Tencent has so far largely escaped direct scrutiny from Beijing, but not fallout from the broader clampdown and economic malaise. It’s shed roughly $500 billion of market value since its 2021 peak, even as the company studiously endorses Beijing’s efforts to curb excesses in its once free-wheeling internet sector.

On Tuesday, Chinese economy czar Liu He vowed support for digital platform companies and their public listings, after a symposium attended by firms including Baidu Inc. and NetEase Inc.

“On the one hand, our revenue and profit growth has slowed down; on the other hand, we can use it as a chance to shift gear toward higher-quality development,” founder Pony Ma wrote in Tencent’s social value report published this week, calling it the “difficult but right thing” to do.

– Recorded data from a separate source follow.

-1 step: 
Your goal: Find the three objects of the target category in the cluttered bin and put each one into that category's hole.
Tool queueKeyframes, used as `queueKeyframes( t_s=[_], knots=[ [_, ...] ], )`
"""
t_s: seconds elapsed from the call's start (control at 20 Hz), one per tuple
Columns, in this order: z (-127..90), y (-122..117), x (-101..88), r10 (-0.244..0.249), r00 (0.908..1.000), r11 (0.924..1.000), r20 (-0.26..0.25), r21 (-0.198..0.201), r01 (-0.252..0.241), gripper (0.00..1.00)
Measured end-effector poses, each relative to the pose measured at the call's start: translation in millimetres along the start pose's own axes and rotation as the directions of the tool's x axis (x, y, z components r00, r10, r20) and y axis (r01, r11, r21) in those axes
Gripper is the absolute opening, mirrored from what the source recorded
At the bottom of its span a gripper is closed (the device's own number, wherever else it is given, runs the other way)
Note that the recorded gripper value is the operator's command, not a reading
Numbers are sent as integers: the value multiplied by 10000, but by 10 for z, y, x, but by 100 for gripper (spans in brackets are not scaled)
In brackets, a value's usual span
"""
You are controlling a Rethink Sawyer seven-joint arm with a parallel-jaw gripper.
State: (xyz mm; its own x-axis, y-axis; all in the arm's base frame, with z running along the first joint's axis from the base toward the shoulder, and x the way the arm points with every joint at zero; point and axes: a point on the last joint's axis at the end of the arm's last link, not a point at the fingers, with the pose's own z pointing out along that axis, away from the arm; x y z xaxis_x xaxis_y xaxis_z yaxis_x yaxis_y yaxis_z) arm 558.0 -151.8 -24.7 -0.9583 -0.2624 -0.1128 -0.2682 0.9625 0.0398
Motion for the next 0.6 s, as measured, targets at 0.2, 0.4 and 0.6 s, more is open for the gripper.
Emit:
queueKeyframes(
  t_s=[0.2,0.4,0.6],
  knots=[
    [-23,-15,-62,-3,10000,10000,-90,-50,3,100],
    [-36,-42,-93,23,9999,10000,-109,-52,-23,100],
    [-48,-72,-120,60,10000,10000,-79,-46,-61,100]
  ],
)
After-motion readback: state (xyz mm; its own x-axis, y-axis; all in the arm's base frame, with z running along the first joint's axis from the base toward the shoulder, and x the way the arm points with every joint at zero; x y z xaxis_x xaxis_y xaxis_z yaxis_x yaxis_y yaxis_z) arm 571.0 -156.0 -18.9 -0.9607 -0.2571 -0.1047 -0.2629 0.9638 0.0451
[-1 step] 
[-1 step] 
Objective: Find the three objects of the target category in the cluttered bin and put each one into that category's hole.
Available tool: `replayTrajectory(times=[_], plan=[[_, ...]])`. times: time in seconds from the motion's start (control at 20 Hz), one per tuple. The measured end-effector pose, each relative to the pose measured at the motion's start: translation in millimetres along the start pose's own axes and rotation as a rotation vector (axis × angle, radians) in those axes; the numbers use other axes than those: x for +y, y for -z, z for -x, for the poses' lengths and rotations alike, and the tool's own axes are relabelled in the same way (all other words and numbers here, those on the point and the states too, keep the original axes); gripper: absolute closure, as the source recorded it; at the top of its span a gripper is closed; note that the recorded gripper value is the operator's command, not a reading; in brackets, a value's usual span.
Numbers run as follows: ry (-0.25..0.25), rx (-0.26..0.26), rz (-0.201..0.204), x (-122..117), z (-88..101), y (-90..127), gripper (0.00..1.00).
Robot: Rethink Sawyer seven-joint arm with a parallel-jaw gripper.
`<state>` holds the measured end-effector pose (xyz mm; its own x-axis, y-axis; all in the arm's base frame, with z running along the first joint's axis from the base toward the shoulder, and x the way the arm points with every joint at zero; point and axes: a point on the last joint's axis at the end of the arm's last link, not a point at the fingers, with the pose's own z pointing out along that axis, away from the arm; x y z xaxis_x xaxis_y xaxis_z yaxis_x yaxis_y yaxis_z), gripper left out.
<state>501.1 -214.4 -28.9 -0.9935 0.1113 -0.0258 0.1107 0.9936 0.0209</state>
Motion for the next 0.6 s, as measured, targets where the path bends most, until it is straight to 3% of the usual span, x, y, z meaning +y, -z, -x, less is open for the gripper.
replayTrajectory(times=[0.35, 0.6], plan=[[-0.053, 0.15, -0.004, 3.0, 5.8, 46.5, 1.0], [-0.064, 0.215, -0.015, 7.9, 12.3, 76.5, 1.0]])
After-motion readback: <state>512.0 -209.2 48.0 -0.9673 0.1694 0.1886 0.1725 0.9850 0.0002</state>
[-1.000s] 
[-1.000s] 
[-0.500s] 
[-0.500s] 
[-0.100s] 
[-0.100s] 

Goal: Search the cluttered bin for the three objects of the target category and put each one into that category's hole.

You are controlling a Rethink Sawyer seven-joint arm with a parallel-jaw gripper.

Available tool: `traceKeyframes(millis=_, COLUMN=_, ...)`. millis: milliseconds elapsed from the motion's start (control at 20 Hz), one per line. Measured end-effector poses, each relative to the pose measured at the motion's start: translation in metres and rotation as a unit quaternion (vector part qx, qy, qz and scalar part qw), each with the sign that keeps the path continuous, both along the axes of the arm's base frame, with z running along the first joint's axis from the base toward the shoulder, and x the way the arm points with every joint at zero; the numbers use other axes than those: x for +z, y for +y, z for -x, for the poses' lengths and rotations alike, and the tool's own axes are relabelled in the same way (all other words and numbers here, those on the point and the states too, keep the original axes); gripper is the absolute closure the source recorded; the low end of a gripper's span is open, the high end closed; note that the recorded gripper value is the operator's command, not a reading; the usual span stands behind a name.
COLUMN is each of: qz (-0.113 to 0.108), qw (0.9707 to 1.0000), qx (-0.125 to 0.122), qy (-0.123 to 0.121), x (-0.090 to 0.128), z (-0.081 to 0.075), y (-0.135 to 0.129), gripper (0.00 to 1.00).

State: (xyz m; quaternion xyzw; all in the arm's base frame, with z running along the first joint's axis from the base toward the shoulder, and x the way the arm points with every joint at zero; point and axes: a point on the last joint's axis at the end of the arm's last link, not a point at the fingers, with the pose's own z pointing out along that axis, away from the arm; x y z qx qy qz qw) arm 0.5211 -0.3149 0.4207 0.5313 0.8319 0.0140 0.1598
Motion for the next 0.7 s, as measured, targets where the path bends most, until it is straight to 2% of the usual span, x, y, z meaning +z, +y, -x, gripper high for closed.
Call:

Online advertising sales have been battered by China’s weakening economy and competition against TikTok-owner ByteDance Ltd., while Covid lockdowns in cities like Shanghai and Beijing delayed cloud projects and cooled transactions. Its bread-and-butter gaming division -- the world’s largest -- is still on the waitlist for new monetization licenses, after regulators last month approved the first batch of domestic releases since July. 

Given the new realities, executives said in March that international games, cloud software, and WeChat’s video accounts will be their major strategic foci.

For now, the WeChat messaging app is still the payment and smartphone backbone of Tencent’s sprawling online empire, and it’s only going to shoulder a bigger role for money-making to try and offset struggling businesses like streaming and domestic games. In April, Tencent shut down its game streaming platform and hiked fees for its Netflix-style service for the second time in about a year, as short-video rivals keep luring away users and marketers.

Just like Mark Zuckerberg’s Meta Platforms Inc., Tencent is taking a leap into the virtual realm of the metaverse in the longer term. The Chinese company has revamped its aging social app QQ with customizable 3D avatars and Unreal Engine graphics, and is hiring developers to make open-world titles. But such endeavors, along with a steady pace of investment in overseas game studios, could pressure margins before they come to fruition.

“We expect Tencent’s earnings weakness to continue well into 1H2022E due to slowdown in online games and online advertising businesses,” Shifara Samsudeen, an analyst with LightStream Research, wrote in a note on Smartkarma before the results. “At this point, we don’t see many catalysts to drive a strong rally in Tencent’s share price.”